(PROBLEM REQUIREMENTS): Retype all of the data that follows, line for line.

(SUPPLIED MATERIAL):
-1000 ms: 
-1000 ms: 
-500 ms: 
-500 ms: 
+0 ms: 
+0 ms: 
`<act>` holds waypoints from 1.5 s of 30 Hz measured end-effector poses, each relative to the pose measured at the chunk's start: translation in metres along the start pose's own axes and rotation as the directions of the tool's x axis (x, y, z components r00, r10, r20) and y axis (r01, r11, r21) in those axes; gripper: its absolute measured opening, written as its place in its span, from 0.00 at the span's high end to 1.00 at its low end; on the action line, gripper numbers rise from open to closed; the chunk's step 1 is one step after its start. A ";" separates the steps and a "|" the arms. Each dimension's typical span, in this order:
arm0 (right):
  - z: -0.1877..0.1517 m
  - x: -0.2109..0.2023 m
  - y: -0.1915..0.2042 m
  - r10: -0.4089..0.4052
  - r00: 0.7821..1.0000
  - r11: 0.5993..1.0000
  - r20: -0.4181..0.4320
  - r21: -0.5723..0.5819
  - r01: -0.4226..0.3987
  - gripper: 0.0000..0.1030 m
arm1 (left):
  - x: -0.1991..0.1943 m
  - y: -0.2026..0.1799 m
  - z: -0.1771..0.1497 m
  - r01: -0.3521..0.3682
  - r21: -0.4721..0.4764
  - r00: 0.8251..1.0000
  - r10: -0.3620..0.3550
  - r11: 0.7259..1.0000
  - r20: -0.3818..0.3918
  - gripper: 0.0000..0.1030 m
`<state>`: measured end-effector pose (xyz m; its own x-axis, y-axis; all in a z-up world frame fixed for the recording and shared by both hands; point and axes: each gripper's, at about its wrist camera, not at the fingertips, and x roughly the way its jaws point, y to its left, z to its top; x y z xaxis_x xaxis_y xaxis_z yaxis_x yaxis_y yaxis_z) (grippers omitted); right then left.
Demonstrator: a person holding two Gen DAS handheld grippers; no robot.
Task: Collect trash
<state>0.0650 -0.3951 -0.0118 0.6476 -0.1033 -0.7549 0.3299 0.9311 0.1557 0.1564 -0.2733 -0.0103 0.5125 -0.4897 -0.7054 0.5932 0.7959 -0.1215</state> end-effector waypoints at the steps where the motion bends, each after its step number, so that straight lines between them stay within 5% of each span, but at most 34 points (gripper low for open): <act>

(REPLY):
-1000 ms: 
-1000 ms: 
-500 ms: 
-500 ms: 
+0 ms: 
+0 ms: 
`<act>` holds waypoints from 1.5 s of 30 Hz measured end-effector poses, each relative to the pose measured at the chunk's start: translation in metres along the start pose's own axes and rotation as the directions of the tool's x axis (x, y, z components r00, r10, r20) and y axis (r01, r11, r21) in those axes; gripper: its absolute measured opening, written as its place in its span, from 0.00 at the span's high end to 1.00 at its low end; on the action line, gripper numbers rise from open to closed; the chunk's step 1 is one step after its start. A ";" separates the steps and a "|" the arms. Each dimension's typical span, in this order:
arm0 (right):
  - z: -0.1877..0.1517 m
  - x: -0.2109..0.2023 m
  - y: -0.1915..0.2042 m
  - r10: -0.4089..0.4052
  - r00: 0.7821..1.0000
  - r11: 0.5993..1.0000
  - r20: -0.4181..0.4320
  - r21: -0.5723..0.5819
  - r01: -0.4226..0.3987
  - gripper: 0.0000..0.1030 m
arm1 (left):
  - x: -0.1991..0.1943 m
  - y: -0.2026..0.1799 m
  - z: -0.1771..0.1497 m
  - r01: -0.3521..0.3682
  - r21: -0.4721..0.4764
  - r00: 0.8251..1.0000
  - r10: -0.3620..0.3550
  - r11: 0.7259..1.0000
  - r20: -0.3818..0.3918
  - gripper: 0.0000..0.1030 m
`<state>`: measured end-effector pose (xyz m; its own x-axis, y-axis; all in a z-up world frame fixed for the recording and shared by both hands; point and axes: each gripper's, at about its wrist camera, not at the fingertips, and x roughly the way its jaws point, y to its left, z to its top; x y z xaxis_x xaxis_y xaxis_z yaxis_x yaxis_y yaxis_z) (grippers omitted); right then left.
Demonstrator: a person holding two Gen DAS handheld grippers; no robot.
Task: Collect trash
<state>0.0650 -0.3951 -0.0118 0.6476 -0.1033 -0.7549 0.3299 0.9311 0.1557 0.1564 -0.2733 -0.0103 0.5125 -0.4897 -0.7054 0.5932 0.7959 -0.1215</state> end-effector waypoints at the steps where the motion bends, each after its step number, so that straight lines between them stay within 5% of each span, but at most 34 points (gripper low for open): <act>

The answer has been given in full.